Only one stretch of the data is wanted: the line containing "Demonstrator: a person", the line containing "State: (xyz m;", and every line between them, copied exactly.

=======

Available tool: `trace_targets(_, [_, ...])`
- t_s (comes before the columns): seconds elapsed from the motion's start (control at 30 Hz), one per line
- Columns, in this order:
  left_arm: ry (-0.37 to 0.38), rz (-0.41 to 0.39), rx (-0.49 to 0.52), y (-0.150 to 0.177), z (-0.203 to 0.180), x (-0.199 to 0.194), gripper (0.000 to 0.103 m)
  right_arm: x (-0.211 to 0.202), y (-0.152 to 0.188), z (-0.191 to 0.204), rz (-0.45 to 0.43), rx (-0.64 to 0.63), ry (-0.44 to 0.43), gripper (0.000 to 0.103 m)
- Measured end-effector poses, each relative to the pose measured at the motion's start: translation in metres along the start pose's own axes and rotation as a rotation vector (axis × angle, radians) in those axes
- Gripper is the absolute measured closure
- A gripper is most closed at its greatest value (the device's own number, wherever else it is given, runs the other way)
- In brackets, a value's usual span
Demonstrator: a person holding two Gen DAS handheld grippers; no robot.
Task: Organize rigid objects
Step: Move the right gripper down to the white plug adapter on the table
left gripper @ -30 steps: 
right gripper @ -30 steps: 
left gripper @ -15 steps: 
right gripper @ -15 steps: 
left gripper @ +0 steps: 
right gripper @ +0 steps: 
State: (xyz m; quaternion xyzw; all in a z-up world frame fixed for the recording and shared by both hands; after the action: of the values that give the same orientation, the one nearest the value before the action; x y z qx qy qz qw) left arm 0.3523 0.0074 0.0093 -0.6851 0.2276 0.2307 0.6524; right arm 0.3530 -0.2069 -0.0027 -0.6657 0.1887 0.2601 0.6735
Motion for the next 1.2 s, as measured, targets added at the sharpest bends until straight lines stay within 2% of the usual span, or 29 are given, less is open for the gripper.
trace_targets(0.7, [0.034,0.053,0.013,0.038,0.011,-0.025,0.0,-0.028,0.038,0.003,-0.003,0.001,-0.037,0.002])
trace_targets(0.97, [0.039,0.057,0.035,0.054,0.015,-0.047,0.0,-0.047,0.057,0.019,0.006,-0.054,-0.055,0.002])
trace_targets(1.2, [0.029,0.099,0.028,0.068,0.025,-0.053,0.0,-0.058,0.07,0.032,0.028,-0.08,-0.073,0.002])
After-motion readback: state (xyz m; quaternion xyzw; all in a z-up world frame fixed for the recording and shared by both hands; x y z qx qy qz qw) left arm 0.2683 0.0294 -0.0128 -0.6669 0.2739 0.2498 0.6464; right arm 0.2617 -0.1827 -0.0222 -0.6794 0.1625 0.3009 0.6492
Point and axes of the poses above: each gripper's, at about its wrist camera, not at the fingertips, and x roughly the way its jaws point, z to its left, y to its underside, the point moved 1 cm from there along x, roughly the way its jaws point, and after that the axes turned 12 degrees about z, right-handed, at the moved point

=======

Answer to the exercise »
Demonstrator: a person holding two Gen DAS handheld grippers; no robot.
Task: Organize rigid objects
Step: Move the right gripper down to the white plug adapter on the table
left gripper @ -30 steps: 
right gripper @ -30 steps: 
left gripper @ -15 steps: 
right gripper @ -15 steps: 
left gripper @ +0 steps: 
right gripper @ +0 steps: 
State: (xyz m; quaternion xyzw; all in a z-up world frame fixed for the recording and shared by both hands; after the action: of the values that give the same orientation, the one nearest the value before the action; x y z qx qy qz qw) left arm 0.3523 0.0074 0.0093 -0.6851 0.2276 0.2307 0.6524; right arm 0.3530 -0.2069 -0.0027 -0.6657 0.1887 0.2601 0.6735

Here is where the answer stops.